To use this property to help us, in step one of the search, we run our search term “Something” through the Bloom filter, giving us [“Something“, “This also”, “Yet another thing”], since they all map to “abcd”.
This means we have now narrowed down our search scope (from 5 records to 3 in this case, but in practice, it can mean the difference between 1 million records and 50). We can now focus the actual search within the items in (2).

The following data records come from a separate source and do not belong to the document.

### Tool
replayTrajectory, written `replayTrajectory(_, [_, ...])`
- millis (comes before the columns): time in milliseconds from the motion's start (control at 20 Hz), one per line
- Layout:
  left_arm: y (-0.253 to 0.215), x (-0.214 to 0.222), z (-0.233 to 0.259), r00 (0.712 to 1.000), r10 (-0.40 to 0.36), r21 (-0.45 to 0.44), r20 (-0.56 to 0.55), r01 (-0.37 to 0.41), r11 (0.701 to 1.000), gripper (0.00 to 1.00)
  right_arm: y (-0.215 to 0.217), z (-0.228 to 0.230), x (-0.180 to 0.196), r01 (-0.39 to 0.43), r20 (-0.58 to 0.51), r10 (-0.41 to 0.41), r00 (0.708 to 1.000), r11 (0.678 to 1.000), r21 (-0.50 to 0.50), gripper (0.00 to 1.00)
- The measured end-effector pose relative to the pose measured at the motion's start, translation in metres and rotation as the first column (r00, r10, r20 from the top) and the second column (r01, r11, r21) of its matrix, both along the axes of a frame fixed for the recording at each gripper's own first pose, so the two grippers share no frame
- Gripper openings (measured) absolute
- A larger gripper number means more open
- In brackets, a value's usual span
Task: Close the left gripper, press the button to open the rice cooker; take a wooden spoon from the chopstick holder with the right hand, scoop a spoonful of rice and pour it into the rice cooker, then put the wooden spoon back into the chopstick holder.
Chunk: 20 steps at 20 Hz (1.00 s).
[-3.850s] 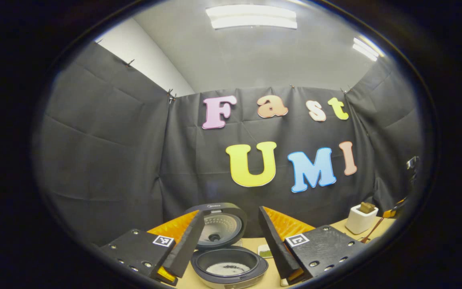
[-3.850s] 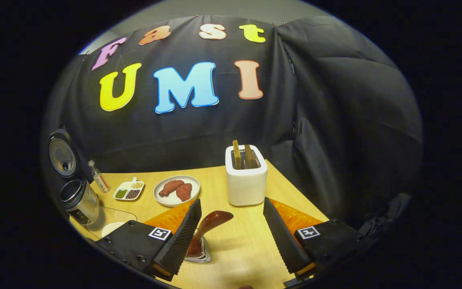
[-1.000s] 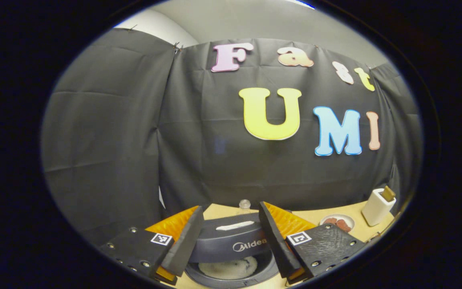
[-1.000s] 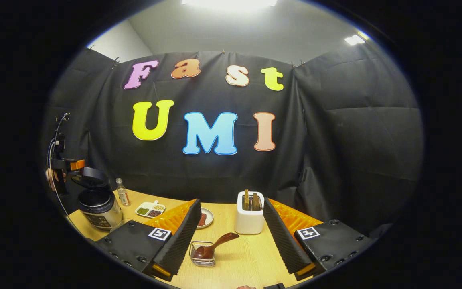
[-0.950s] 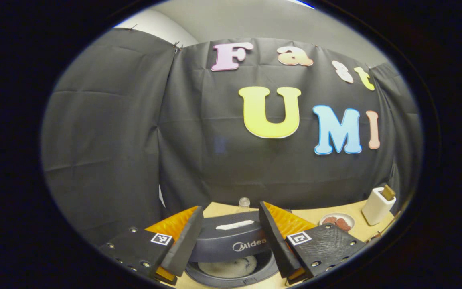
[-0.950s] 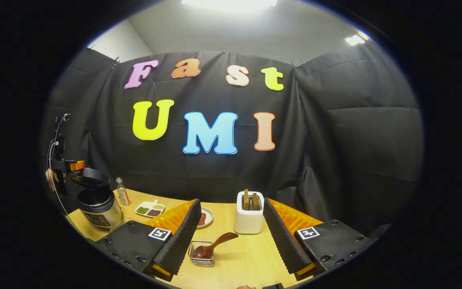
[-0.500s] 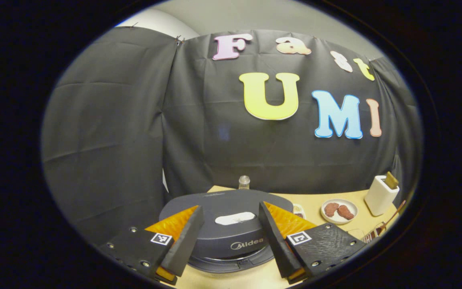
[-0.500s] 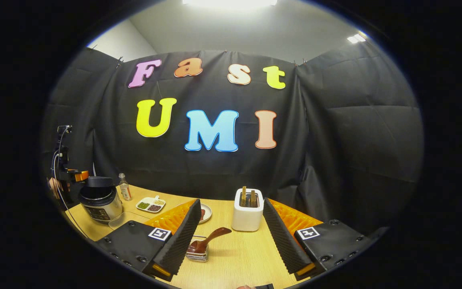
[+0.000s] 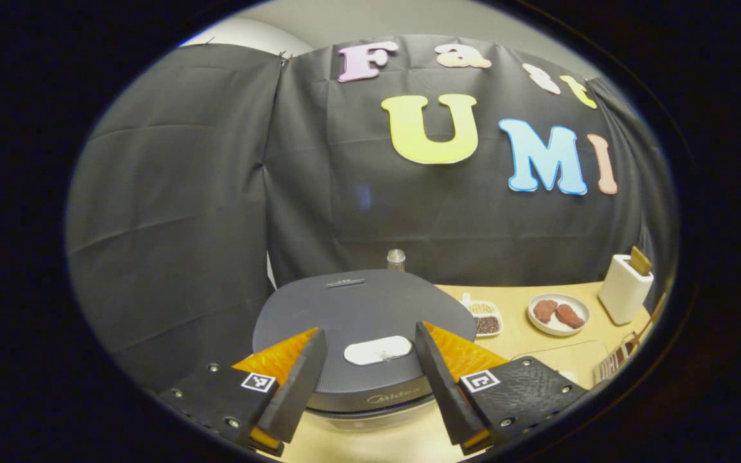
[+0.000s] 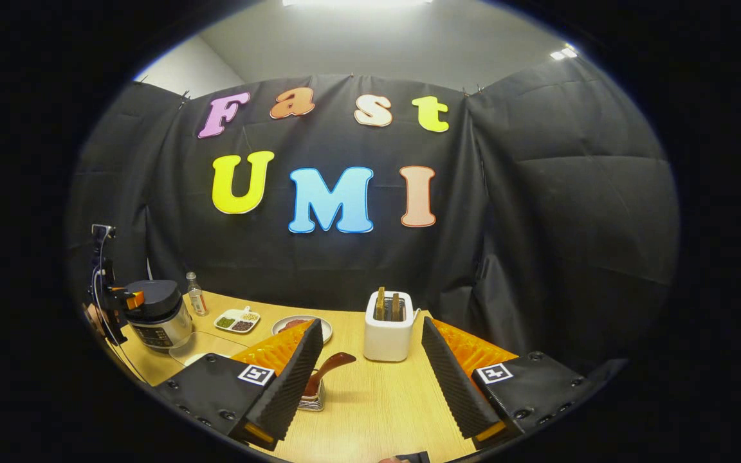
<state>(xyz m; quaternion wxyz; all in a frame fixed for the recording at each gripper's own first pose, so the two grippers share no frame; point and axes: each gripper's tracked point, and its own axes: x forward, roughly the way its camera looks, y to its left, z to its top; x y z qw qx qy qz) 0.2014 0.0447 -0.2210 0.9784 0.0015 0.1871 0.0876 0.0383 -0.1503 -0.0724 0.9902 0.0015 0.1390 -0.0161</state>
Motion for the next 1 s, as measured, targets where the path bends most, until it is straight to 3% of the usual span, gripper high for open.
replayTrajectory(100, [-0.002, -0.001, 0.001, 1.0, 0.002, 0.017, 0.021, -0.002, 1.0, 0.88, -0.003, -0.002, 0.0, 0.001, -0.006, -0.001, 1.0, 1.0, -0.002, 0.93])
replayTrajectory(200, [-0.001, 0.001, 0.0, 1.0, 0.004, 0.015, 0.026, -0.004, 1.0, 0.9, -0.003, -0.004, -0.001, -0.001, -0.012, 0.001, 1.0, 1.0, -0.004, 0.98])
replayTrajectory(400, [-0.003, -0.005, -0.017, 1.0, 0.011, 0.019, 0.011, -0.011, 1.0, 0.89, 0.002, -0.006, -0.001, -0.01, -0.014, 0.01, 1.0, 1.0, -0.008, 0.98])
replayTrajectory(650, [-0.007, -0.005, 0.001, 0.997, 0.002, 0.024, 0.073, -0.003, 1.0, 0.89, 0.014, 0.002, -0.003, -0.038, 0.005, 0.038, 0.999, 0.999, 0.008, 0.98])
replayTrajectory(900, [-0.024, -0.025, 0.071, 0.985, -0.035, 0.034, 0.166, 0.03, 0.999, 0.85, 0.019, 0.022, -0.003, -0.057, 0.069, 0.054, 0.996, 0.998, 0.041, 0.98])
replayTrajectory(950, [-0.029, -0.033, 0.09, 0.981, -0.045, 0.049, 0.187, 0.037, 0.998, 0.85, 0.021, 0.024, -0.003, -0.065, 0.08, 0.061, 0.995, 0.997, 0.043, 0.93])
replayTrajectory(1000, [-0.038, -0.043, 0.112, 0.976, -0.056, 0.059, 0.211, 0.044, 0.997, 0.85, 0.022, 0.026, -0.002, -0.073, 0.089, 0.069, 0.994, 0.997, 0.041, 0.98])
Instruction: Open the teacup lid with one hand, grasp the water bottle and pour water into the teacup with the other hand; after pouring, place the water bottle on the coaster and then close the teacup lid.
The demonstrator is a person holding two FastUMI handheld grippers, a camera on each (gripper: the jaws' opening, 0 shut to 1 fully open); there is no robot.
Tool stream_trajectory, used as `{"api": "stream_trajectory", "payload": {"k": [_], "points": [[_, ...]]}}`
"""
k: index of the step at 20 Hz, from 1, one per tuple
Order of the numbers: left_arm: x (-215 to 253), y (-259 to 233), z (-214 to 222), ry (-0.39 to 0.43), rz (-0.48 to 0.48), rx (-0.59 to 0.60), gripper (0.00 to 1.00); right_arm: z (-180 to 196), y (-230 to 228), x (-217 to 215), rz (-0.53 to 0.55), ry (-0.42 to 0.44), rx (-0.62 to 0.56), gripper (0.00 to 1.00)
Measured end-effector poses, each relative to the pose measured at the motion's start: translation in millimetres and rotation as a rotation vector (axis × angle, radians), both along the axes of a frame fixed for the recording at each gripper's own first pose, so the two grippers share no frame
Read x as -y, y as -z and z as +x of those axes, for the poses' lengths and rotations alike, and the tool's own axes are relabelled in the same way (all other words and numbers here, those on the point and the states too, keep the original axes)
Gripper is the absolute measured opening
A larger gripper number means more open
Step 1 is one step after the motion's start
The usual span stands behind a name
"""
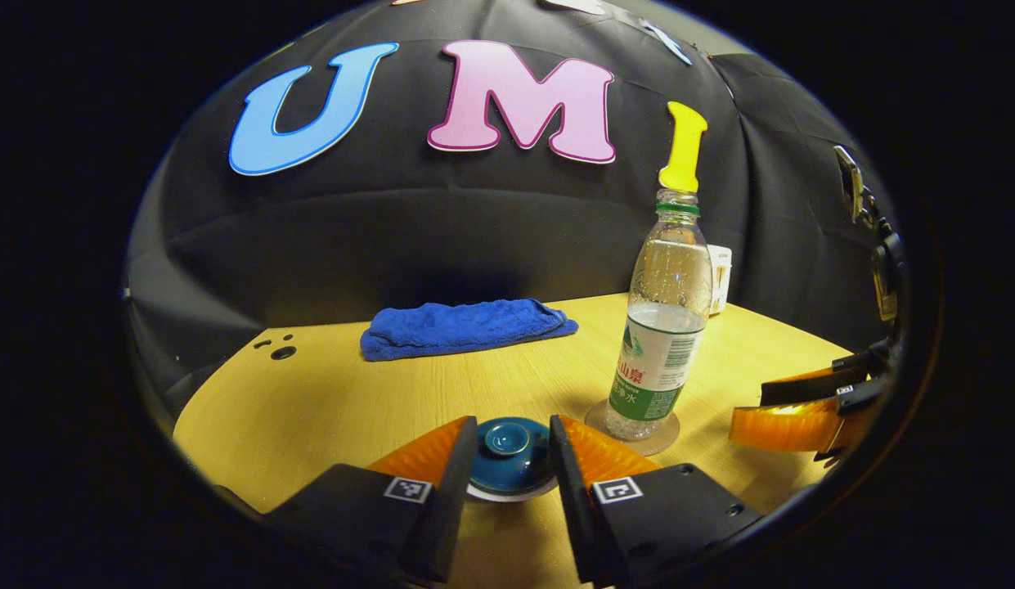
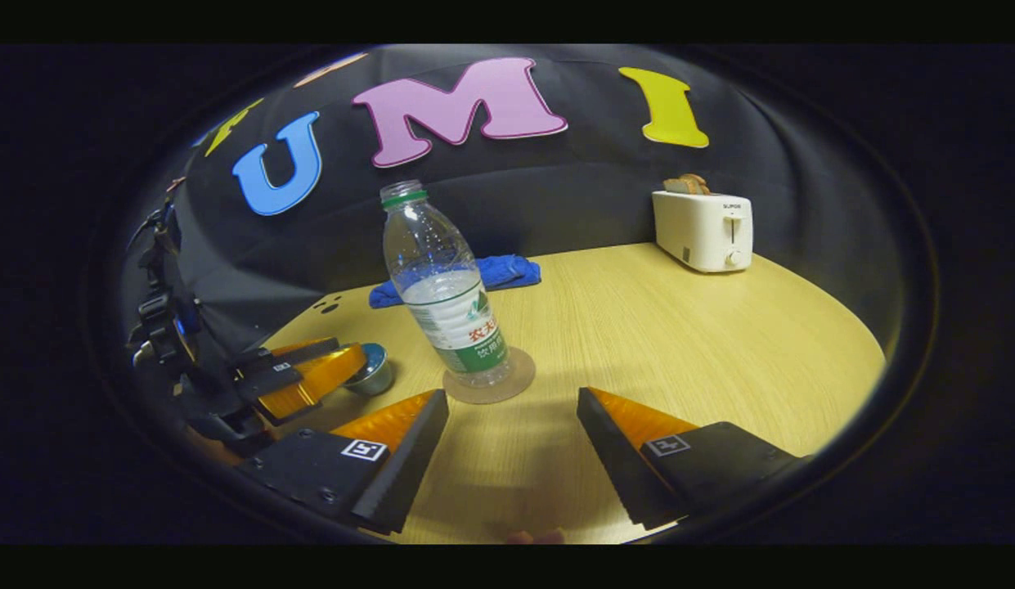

Practically in this strategy, we:

Compute hashes based on the values
Store the hashes in the database
At search time, we hash search values and compare them to the pre-calculated hashes (Bloom filter)
Decrypt the records that are returned (there shouldn’t be that many after the Bloom filter)
Filter the plaintext

We mitigate this by never hashing the full value. Instead, we chunk the string and use that as the basis for comparison. The main purpose of this is to increase the number of potential hash collisions (see above on Bloom filter) and therefore restrict the amount of information that an attacker can gain by observing search results. To understand why this is important, imagine the opposite case where an attacker is able to observe a whole set of queries which each return only 1 result. In effect, they are building their hash table with a 1-to-1 mapping between the plaintext query and the hashed response.

💡 Blind indexing example
When preparing the index
We start with a plaintext string “Something”.
This original string can be split into substrings like “Som”, “Ome”, “Met”, and so on.
Each of these substrings is hashed using a hash function and stored in the database, resulting in something like “fc3ee4996f800bd9fd3609d002ebac05”, “38138f2a843046be40d952bbcca2a13b”, “af125e92cfefb13abd826a06734cdb36”, …

At search time,
We might have a search term “Some”.
We will process the search string using the same strategy as above, giving “Som” and “Ome”.
Using the same hash function, we generate the hashes “fc3ee4996f800bd9fd3609d002ebac05” and “38138f2a843046be40d952bbcca2a13b”.
We can now run a standard database query to find any rows that have these hashes in the blind index.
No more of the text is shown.